Interview with British Theologian Rev. Dr. Derek Tidball

tidball_derek_dianneOn the 21st June 2015 Rev. Dr. Derek Tidball was the guest preacher at church, and you can listen to his sermon here.  Derek is a British theologian, sociologist of religion, former Principal of London School of Theology, retired Baptist minister and author of numerous books, the most recent one of which I have read is ‘Preacher, keep yourself from idols’, a very helpful reminder of the priorities for the minister/preacher!

After the service I had the privilege of sitting down with him in my study and asking him a few questions:

I’d like to ask a question later (if we have time) about the Robin Parry debate you’ve had regarding the doctrine of Universalism, in the context of things I’ve heard scholars like Parry and Anthony Thiselton and David Bentley Hart, not to mention Moltmann, Barth and Forsyth among others, say and write, and how we can respond to the debate rather than close it down.  That’s a big question for later I hope.
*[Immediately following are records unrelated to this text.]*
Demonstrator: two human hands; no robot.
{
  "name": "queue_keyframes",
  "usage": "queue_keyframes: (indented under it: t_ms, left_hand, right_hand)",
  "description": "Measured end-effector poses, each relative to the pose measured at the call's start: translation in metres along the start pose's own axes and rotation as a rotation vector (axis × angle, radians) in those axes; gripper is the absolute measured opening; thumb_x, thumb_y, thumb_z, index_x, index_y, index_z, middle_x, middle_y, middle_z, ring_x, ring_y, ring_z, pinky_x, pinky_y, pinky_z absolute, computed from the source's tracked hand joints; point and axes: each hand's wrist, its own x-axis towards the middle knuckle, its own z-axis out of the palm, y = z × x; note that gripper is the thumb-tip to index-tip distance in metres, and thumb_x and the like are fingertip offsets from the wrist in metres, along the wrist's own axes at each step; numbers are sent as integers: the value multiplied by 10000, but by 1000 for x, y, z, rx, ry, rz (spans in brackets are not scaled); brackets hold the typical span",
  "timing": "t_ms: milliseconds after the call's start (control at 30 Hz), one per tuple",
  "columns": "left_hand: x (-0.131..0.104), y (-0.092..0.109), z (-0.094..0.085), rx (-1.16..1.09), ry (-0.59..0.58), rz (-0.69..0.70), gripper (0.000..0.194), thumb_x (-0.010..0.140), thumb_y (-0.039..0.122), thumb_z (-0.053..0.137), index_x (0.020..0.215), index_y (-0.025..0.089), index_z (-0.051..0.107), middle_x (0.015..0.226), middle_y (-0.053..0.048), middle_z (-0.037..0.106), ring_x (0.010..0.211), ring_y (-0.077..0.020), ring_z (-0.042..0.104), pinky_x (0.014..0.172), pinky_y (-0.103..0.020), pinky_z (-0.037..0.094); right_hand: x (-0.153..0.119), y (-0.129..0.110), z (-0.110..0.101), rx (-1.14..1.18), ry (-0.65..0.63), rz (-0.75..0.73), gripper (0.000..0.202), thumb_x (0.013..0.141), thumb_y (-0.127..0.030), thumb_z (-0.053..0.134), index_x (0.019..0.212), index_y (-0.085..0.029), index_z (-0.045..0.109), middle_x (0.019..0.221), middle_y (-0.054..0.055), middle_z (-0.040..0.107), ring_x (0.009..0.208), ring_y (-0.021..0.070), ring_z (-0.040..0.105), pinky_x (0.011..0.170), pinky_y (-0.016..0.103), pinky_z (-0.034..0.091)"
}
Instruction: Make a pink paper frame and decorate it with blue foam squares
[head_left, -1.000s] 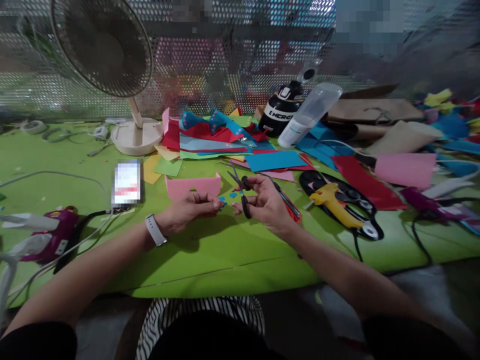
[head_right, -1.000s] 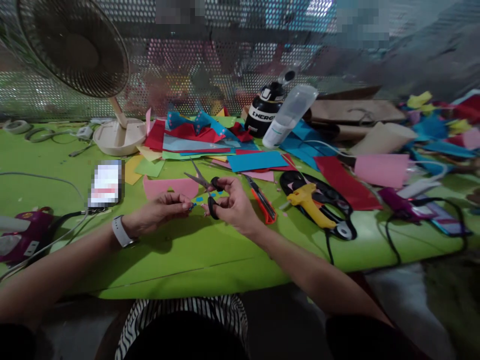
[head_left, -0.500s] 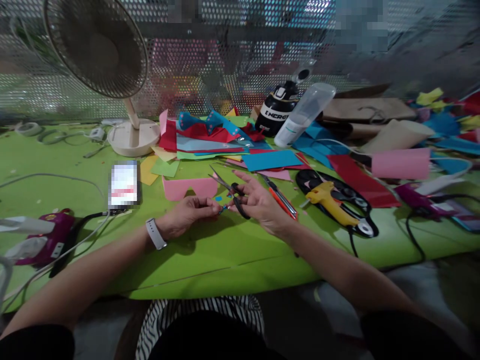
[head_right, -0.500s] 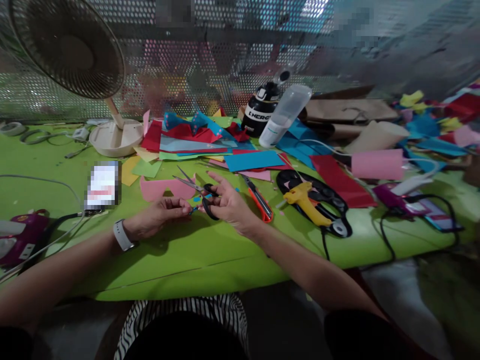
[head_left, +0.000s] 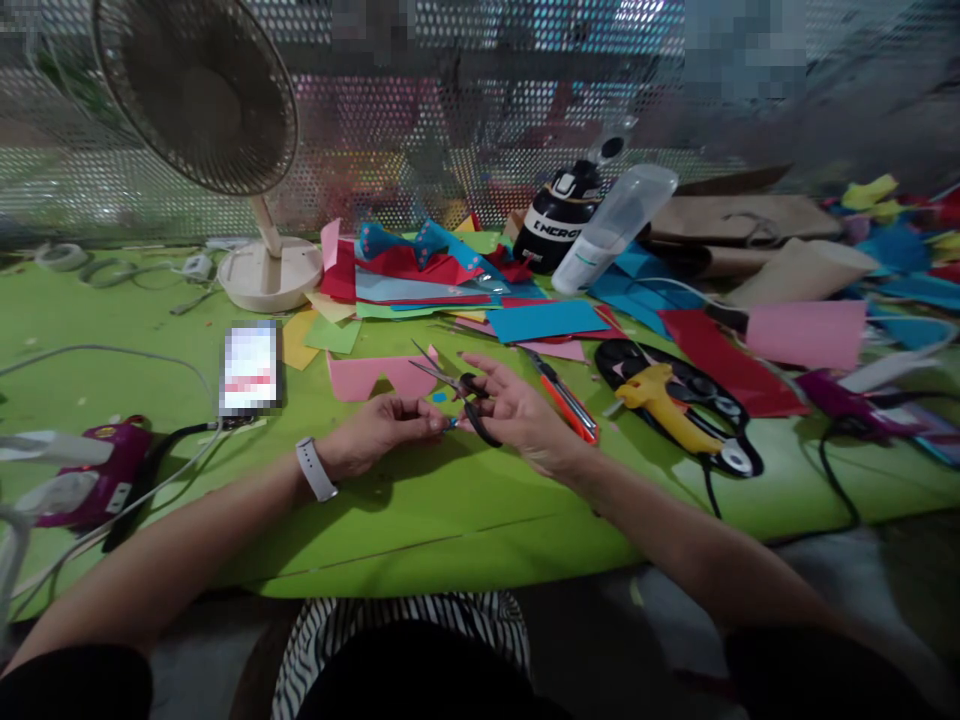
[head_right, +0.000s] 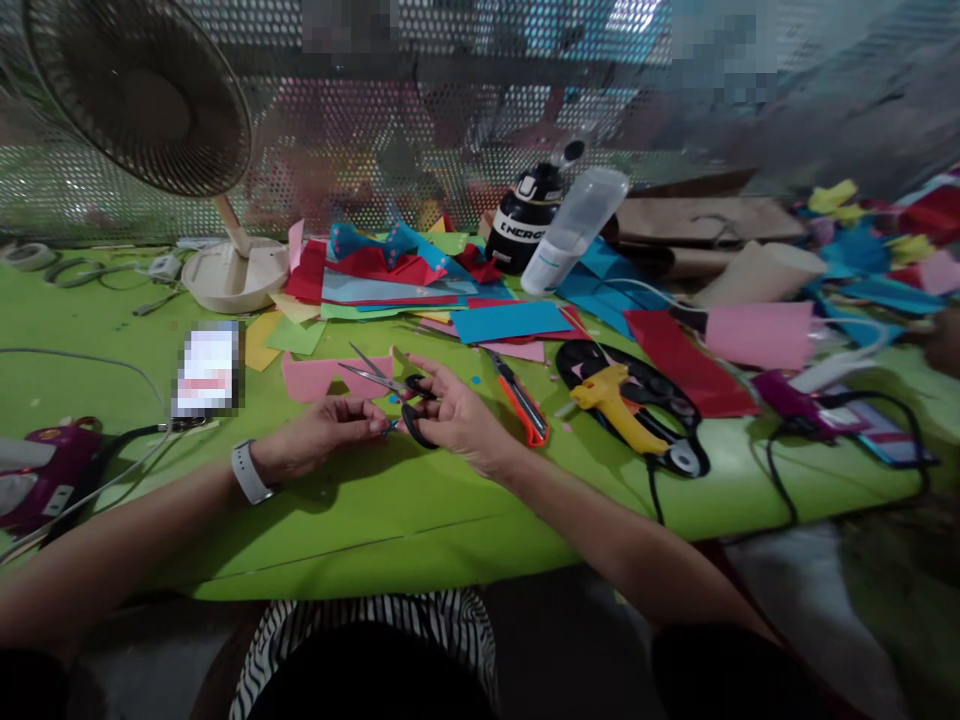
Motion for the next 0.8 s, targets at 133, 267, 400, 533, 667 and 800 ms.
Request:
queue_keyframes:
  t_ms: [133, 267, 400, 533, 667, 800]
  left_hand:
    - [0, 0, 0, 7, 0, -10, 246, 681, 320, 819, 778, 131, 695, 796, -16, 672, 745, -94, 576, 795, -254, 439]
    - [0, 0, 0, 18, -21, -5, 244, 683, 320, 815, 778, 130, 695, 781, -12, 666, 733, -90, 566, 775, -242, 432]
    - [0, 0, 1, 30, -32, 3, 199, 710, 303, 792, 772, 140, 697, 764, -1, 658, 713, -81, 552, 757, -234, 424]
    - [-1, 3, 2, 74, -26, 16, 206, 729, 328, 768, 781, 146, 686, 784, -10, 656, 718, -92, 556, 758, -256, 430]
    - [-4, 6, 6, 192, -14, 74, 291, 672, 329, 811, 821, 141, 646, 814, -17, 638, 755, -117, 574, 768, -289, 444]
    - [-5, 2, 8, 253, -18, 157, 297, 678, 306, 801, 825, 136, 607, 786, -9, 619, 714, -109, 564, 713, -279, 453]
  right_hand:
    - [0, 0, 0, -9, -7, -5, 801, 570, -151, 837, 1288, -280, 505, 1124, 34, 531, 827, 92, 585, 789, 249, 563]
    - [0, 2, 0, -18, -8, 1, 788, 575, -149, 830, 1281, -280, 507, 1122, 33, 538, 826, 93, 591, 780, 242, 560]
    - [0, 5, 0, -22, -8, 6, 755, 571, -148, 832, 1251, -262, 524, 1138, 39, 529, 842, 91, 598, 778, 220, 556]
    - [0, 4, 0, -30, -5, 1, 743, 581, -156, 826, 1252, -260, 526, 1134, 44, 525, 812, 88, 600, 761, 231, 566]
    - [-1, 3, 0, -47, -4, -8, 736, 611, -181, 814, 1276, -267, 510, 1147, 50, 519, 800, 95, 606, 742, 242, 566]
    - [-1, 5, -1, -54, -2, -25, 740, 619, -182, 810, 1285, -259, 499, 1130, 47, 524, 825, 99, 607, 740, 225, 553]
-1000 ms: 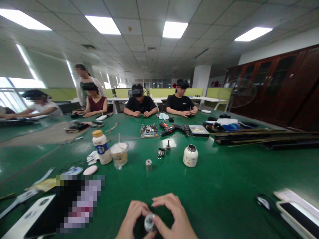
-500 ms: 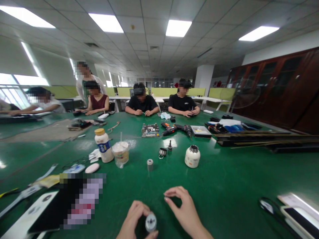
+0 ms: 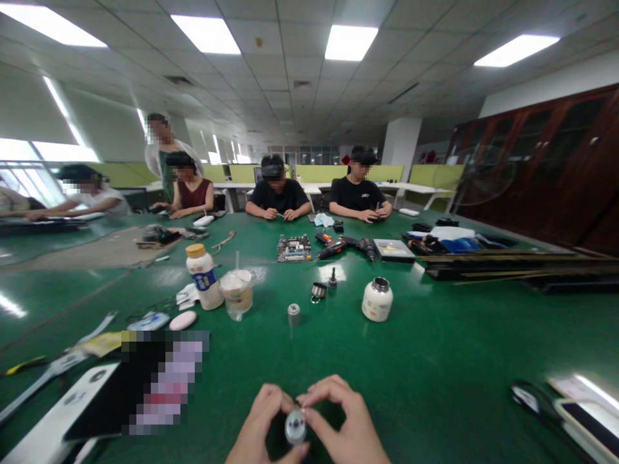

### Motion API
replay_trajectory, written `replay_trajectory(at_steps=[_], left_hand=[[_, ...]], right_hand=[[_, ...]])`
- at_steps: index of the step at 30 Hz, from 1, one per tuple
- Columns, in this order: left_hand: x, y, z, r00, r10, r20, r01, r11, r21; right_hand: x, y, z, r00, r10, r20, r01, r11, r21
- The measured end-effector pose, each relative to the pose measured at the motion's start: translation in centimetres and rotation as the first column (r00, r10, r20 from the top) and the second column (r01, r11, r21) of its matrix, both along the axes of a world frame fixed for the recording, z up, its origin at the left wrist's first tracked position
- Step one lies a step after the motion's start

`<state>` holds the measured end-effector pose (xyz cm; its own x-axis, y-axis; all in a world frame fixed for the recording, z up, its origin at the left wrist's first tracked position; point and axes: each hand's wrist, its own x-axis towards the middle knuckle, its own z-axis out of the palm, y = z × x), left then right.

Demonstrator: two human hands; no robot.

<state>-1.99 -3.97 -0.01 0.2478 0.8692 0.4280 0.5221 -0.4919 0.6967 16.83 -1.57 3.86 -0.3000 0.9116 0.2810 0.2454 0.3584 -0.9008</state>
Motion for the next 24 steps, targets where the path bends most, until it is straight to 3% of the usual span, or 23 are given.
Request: replay_trajectory(at_steps=[7, 17, 21, 24], left_hand=[[0.3, -0.2, 0.8, 0.999, 0.012, -0.029, -0.012, 1.0, 0.018], [0.3, -0.6, 1.1, 1.0, 0.021, 0.001, -0.021, 0.999, -0.027], [0.2, -0.6, 1.3, 0.999, 0.004, 0.043, -0.002, 0.999, -0.044], [-0.1, -0.7, 1.5, 0.987, -0.052, 0.152, 0.056, 0.998, -0.021]], right_hand=[[-0.9, -1.4, 0.0, 0.996, 0.076, 0.042, -0.078, 0.996, 0.049], [-0.6, -1.3, 0.3, 0.99, 0.038, 0.138, -0.054, 0.992, 0.111], [0.1, -1.1, -0.7, 0.997, -0.056, 0.048, 0.046, 0.983, 0.175], [0.5, -0.9, -2.1, 0.999, -0.03, -0.042, 0.035, 0.992, 0.125]])
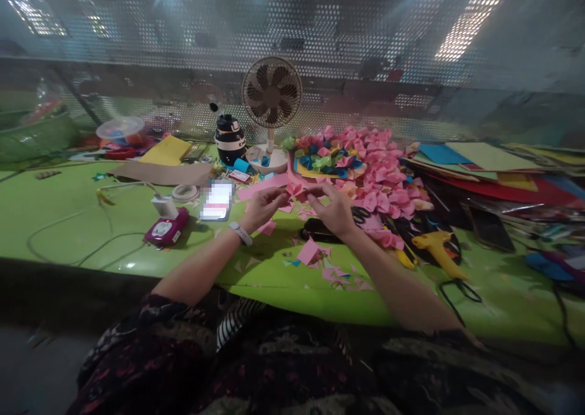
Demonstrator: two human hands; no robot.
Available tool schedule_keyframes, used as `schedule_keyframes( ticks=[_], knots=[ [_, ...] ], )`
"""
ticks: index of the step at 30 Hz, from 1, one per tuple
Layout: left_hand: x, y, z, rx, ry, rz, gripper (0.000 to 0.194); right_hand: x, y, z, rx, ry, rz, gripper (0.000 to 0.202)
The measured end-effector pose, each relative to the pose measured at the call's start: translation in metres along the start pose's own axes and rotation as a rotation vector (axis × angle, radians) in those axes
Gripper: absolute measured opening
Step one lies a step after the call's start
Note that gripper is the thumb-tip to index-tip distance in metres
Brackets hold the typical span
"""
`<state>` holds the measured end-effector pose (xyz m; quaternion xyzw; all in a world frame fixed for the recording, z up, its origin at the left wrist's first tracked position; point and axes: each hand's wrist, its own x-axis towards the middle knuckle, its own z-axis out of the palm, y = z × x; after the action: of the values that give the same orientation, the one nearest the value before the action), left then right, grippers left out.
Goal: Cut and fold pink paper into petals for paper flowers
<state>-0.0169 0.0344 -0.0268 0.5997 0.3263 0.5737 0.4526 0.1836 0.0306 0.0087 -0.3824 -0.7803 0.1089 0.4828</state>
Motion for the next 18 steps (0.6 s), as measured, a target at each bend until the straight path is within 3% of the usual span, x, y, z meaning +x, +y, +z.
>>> schedule_keyframes(
  ticks=[9, 12, 15, 18],
  knots=[
    [-0.004, 0.0, -0.001, 0.168, 0.016, 0.144, 0.04, -0.002, 0.007, 0.002, -0.099, -0.077, -0.053, 0.014],
    [-0.006, 0.005, 0.0, 0.173, -0.01, 0.132, 0.041, 0.002, 0.009, -0.001, -0.116, -0.087, -0.043, 0.015],
    [-0.008, 0.007, 0.002, 0.109, -0.006, 0.075, 0.045, 0.009, 0.009, -0.01, -0.095, -0.015, -0.022, 0.015],
    [-0.008, 0.005, 0.003, 0.056, 0.028, 0.04, 0.047, 0.01, 0.0, -0.023, -0.095, 0.119, -0.097, 0.017]
  ],
)
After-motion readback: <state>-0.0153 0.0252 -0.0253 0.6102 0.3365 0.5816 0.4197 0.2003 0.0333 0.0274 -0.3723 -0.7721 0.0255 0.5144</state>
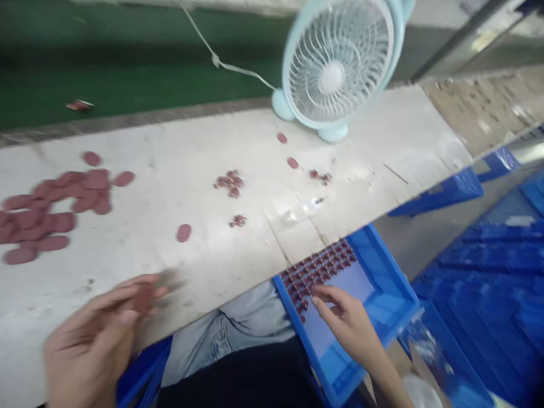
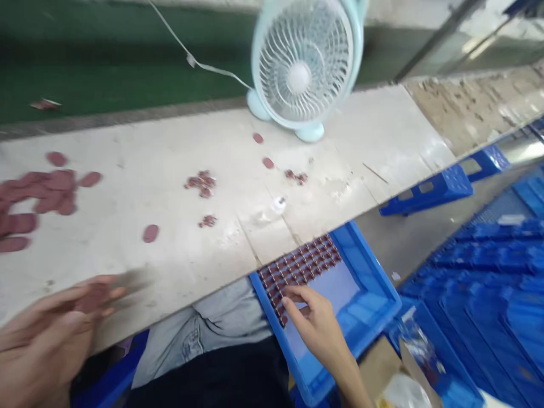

But first, how has Evangelicalism changed over the past 10, 20, 30 years?

“Well the essential change is a global change.   The centre of Evangelicalism has moved from Britain and America to Africa and Asia and Latin America.  And as the missionary enterprise has largely been successful, you’ve got rapid church growth overseas, greater confidence in the Gospel and belief in Scripture overseas than here, so while we’re declining and struggling, actually, globally, evangelicals have become a key religious player.  In the UK because we have been struggling with secularism and to some extent the US as well, but it’s more advanced in Europe, we have perhaps compromised at times too much.  But Evangelicalism is always a living tradition though some people see it very much as a “fixed thing”, but the truth is if you go back through history, trace people’s testimony’s for example, in Wesley’s day or Whitfield’s day, or Spurgeon’s day or Moody’s day, different testimonies are being given, so it’s always a living tradition.  The challenge as always, is when do hold and stay firm, as say this is essential unchangeable characteristic of faith, and when is this something we can express differently.  And some of our disputes and battles have been around some of those issues, and over the interpretation of the Cross a few years back for instance, that was an area where many of us felt we had to hold; ‘women in ministry’?  here many of us felt we could read Scripture quite faithfully, authentically but differently than we have traditionally. The sexuality debate is the one that we’re in the thick of at the moment.”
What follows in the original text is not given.